A significant Gb3 buildup also was observed in brain tissue, particularly in nerve cells, of mouse models of both diseases, when compared with healthy mice. This accumulation started earlier in the CLN7 model, resembling its earlier disease onset relative to CLN3 disease.
Further analyses suggested that Gb3 is not just a collateral effect of lysosomal dysfunction, since suppressing the activity of the Gb3-producing enzyme reduced the accumulation of SCMAS, a hallmark component of disease-associated storage in CLN3 and CLN7 diseases.
Notably, no abnormal levels of Gb3 were found in a cellular model of CLN6 disease, also known as variant late infantile Batten.
These findings highlight Gb3 storage as a disease biomarker of CLN3 and CLN7 diseases.
The team then assessed whether any of 1,280 U.S.-approved compounds could lessen Gb3 accumulation within lysosomes of cellular models of these conditions.
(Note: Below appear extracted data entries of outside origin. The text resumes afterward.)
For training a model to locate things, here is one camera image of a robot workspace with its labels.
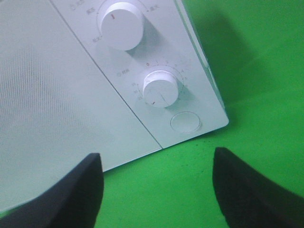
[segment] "green background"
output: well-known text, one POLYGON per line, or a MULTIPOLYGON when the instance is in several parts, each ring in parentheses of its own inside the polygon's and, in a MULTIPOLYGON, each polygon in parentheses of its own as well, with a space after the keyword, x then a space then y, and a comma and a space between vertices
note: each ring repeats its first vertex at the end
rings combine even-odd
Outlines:
POLYGON ((227 228, 217 146, 304 196, 304 2, 185 2, 230 124, 106 172, 96 228, 227 228))

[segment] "white microwave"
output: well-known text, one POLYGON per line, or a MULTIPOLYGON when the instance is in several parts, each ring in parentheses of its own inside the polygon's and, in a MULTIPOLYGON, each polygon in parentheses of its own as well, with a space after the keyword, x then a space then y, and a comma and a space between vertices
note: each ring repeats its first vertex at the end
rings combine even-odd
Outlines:
POLYGON ((0 211, 227 124, 181 0, 0 1, 0 211))
The screening showed that treatment with tamoxifen resulted in the most potent reduction of Gb3 levels in both models, without compromising cell survival. It also lowered SCMAS accumulation.
Tamoxifen is an oral hormonal therapy used around the world for treating certain breast cancers and other hormone-related disorders. Sold under the brand names Nolvadex and Soltamox, it previously was shown to be safe for use in pediatric conditions.
Notably, the therapy can cross the blood-brain barrier, a highly selective membrane that prevents microbes and potentially harmful molecules in circulation from reaching the brain and spinal cord.
Further analyses revealed that tamoxifen promoted Gb3 clearance through a mechanism independent of its hallmark hormone receptor and that involved the activation of TFEB, a master gene of lysosomal function that boosts toxic storage clearance.
The researchers then tested tamoxifen in a mouse model of CLN7, since it shows a more severe disease than existing CLN3 mouse models and closely recapitulates disease features seen in CLN7 patients.
Mice treated with tamoxifen showed significantly lower levels of both Gb3 and SCMAS in the brain, reduced signs of neuroinflammation, and a partial recovery of motor coordination, compared with untreated mice.
These findings highlight that “Gb3 is a novel biomarker for CLN3 and CLN7 diseases,” and that “tamoxifen-mediated clearance via TFEB activation may represent a small molecule-based strategy to treat common types of [Batten disease],” the researchers wrote.